In many countries the critical event approach has traditionally been used to determine the timing of
income recognition. The IASB in its Framework for the Preparation and Presentation of Financial
Statements (Framework) identifies elements of Financial Statements. It uses these to determine
when income or expenses occur, these principals also form the basis of revenue recognition in IAS 18
Revenue.
Required:
(a) In relation to each of the above stages in the operating cycle discuss, giving practical
examples where possible, the circumstances in which the critical event may be deemed
to have occurred at that stage. (12 marks)
(b) Discuss the criteria used in the Framework to determine when income or expenses arise,
and how they should be reported. (5 marks)
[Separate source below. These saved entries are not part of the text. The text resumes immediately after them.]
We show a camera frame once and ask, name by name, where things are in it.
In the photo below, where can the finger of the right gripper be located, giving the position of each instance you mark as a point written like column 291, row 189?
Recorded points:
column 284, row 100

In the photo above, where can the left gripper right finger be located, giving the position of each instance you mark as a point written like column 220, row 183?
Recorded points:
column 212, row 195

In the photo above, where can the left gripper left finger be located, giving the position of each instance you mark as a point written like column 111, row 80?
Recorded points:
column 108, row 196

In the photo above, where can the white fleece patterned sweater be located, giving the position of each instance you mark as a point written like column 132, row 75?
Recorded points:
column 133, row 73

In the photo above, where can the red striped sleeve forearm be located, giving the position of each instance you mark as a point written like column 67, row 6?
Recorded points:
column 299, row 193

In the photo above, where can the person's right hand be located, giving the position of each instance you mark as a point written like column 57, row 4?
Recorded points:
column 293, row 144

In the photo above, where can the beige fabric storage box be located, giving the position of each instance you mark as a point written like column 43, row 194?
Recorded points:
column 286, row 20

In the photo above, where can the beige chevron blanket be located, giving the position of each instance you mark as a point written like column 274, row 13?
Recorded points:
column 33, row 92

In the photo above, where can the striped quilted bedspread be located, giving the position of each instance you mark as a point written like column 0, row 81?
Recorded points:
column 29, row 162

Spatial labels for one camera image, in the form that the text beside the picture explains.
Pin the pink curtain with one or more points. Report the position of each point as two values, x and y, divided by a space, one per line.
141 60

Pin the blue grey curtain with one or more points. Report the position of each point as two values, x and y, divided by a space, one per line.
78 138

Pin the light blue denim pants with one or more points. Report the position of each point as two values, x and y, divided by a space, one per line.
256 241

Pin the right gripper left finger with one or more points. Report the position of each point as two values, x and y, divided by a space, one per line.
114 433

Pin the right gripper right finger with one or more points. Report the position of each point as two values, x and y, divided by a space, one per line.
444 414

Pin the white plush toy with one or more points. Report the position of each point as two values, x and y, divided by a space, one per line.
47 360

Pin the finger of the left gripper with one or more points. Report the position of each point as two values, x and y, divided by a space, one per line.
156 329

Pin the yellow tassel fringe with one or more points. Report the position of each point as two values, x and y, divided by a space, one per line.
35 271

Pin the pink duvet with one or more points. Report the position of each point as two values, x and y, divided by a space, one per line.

(c) Telecast Industries, a public listed company, is preparing its accounts for the year ended 30
September 2008. In May 2008 it bought the rights to a film called Wind of Change. It
paid a fixed fee and will not incur any further significant costs or commissions. It has entered
into the following contracts with:
(i) Warmer Cinemas
This is a large company with a chain of cinemas throughout the world. Warmer
Cinemas has negotiated the right to screen the film during the period from 1 July
2008 to 31 December 2008 in as many of its cinemas and as frequently as it
chooses. Telecast Industries will be paid 15% of gross box office receipts.
STUDY QUESTION BANK CORPORATE REPORTING (INTERNATIONAL) (P2)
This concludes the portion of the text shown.